Work to be completed> Check every line of the data below for the string "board", and copy the ones that hold it.

Data for the task>
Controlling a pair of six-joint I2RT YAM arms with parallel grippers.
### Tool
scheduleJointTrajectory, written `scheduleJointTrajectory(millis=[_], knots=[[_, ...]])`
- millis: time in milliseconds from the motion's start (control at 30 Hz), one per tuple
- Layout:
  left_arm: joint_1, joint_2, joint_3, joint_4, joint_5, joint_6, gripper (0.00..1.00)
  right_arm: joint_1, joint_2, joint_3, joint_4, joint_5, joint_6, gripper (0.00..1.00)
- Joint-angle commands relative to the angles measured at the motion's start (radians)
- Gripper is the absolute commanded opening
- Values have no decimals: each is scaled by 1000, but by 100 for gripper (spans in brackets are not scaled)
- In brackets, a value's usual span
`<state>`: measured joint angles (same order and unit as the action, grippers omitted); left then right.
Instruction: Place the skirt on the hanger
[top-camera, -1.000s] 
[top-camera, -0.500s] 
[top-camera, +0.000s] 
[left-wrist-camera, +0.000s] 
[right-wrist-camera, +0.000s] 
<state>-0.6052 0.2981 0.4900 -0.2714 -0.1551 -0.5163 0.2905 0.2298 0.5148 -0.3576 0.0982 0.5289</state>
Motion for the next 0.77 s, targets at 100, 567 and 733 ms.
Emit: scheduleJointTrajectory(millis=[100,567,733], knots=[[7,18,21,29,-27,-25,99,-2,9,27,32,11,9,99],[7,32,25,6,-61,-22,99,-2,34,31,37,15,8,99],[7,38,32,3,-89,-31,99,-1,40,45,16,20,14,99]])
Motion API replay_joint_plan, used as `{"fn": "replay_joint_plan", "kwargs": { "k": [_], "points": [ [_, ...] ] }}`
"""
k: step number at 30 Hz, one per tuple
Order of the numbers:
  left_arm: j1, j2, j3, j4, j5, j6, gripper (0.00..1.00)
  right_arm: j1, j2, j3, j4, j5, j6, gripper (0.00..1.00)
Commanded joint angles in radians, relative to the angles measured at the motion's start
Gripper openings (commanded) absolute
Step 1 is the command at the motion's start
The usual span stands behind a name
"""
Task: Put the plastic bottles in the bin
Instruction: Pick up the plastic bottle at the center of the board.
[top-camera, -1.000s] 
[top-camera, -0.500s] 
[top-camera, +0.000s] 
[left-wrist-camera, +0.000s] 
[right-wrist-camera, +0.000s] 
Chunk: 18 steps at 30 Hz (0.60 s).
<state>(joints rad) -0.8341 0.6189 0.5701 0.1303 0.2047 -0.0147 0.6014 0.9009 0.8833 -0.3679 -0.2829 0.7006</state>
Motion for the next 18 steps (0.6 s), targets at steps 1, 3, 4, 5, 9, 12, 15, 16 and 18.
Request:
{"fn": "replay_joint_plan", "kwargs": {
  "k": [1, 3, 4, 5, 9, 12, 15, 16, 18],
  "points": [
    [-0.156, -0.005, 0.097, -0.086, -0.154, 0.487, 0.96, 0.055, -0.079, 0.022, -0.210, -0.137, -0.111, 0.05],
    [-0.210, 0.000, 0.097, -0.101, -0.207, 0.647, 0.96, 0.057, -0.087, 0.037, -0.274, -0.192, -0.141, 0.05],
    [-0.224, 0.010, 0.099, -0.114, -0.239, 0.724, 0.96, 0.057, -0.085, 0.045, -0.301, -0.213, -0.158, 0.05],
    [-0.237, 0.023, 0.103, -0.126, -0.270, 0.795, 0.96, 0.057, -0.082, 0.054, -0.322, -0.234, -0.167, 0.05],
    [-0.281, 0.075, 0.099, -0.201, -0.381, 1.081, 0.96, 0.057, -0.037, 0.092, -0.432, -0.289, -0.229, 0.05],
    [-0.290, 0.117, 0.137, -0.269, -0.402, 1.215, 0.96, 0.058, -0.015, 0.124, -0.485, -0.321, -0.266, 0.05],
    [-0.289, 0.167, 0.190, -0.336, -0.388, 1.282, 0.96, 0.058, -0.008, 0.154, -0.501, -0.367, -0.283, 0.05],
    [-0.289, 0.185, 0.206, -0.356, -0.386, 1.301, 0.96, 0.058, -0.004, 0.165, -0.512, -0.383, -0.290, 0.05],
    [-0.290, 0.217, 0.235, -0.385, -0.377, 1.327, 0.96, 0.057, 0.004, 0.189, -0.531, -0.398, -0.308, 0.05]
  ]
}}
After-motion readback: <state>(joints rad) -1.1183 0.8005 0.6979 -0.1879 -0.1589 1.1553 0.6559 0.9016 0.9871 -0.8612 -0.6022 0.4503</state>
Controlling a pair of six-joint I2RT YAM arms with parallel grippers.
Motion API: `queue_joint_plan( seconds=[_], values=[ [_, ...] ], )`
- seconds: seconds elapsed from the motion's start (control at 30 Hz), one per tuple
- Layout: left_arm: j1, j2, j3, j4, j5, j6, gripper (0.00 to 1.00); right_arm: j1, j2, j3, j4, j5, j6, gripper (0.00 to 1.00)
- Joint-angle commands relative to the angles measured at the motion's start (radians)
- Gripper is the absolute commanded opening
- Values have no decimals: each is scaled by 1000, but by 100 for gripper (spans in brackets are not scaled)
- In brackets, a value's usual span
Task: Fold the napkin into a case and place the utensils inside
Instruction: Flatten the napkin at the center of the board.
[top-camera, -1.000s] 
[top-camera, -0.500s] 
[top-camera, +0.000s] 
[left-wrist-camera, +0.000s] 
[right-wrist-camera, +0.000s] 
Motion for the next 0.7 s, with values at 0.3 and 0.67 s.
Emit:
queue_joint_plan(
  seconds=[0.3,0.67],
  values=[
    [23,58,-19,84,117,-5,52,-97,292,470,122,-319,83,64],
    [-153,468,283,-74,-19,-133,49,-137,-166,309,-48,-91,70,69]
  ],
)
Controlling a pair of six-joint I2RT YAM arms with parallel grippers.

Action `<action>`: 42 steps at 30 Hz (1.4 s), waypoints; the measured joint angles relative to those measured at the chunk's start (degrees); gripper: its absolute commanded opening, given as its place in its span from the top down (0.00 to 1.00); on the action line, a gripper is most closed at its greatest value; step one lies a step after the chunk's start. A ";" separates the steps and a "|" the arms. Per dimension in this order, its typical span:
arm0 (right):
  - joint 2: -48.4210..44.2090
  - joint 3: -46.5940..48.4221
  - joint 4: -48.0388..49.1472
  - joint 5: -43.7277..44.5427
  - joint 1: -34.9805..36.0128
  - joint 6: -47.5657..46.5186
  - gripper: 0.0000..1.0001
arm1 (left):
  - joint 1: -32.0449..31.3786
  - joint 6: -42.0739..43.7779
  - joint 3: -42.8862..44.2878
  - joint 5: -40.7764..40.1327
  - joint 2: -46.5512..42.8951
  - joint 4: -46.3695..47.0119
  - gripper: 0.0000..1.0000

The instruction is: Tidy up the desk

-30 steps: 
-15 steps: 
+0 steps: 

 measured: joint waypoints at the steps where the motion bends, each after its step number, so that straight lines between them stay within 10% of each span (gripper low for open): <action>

Output of the exercise>
Instruction: Pick up the plastic bottle at the center of the board.
Instruction: Flatten the napkin at the center of the board.

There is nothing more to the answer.